Consider PageRank problem, $\mathbf{A}$ has dimension $n \approx 10^{10}$ but is highly structured (sparse + low rank). Each matrix vector multiplication takes $O(n)$.
Theorem: If $\mathbf{A}$ has $r$ distinct eigenvalues, $\mathbf{x}^{(t)}$ converges to solution $\mathbf{x}^*$ in at most $r$ steps.

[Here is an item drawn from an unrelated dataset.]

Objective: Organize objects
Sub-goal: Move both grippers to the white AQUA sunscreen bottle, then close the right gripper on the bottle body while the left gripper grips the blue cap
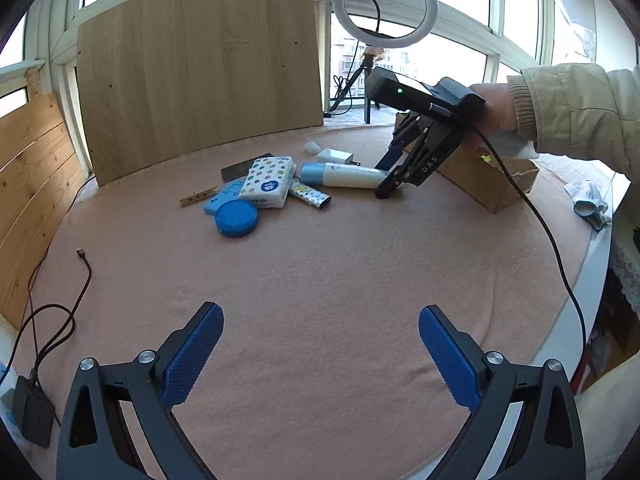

Pre-conditioned conjugate gradient (PCG)¶

Summary of conjugate gradient method for solving $\mathbf{A} \mathbf{x} = \mathbf{b}$ or equivalently minimizing $\frac 12 \mathbf{x}^T \mathbf{A} \mathbf{x} - \mathbf{b}^T \mathbf{x}$:
- Each iteration needs one matrix vector multiplication: $\mathbf{A} \mathbf{p}^{(t+1)}$. For structured $\mathbf{A}$, often $O(n)$ cost per iteration.
- Guaranteed to converge in $n$ steps.
Two important bounds for conjugate gradient algorithm:

Let $\lambda_1 \le \cdots \le \lambda_n$ be the ordered eigenvalues of a pd $\mathbf{A}$.
$$ \begin{eqnarray*} \|\mathbf{x}^{(t+1)} - \mathbf{x}^*\|_{\mathbf{A}}^2 &\le& \left( \frac{\lambda_{n-t} - \lambda_1}{\lambda_{n-t} + \lambda_1} \right)^2 \|\mathbf{x}^{(0)} - \mathbf{x}^*\|_{\mathbf{A}}^2 \\ \|\mathbf{x}^{(t+1)} - \mathbf{x}^*\|_{\mathbf{A}}^2 &\le& 2 \left( \frac{\sqrt{\kappa(\mathbf{A})}-1}{\sqrt{\kappa(\mathbf{A})}+1} \right)^{t} \|\mathbf{x}^{(0)} - \mathbf{x}^*\|_{\mathbf{A}}^2, \end{eqnarray*} $$ where $\kappa(\mathbf{A}) = \lambda_n/\lambda_1$ is the condition number of $\mathbf{A}$.

Messages:
- Roughly speaking, if the eigenvalues of $\mathbf{A}$ occur in $r$ distinct clusters, the CG iterates will approximately solve the problem after $O(r)$ steps.
- $\mathbf{A}$ with a small condition number ($\lambda_1 \approx \lambda_n$) converges fast.
Pre-conditioning: Change of variables $\widehat{\mathbf{x}} = \mathbf{C} \mathbf{x}$ via a nonsingular $\mathbf{C}$ and solve $$ (\mathbf{C}^{-T} \mathbf{A} \mathbf{C}^{-1}) \widehat{\mathbf{x}} = \mathbf{C}^{-T} \mathbf{b}. $$ Choose $\mathbf{C}$ such that
- $\mathbf{C}^{-T} \mathbf{A} \mathbf{C}^{-1}$ has small condition number, or
- $\mathbf{C}^{-T} \mathbf{A} \mathbf{C}^{-1}$ has clustered eigenvalues
- Inexpensive solution of $\mathbf{C}^T \mathbf{C} \mathbf{y} = \mathbf{r}$
Preconditioned CG does not make use of $\mathbf{C}$ explicitly, but rather the matrix $\mathbf{M} = \mathbf{C}^T \mathbf{C}$.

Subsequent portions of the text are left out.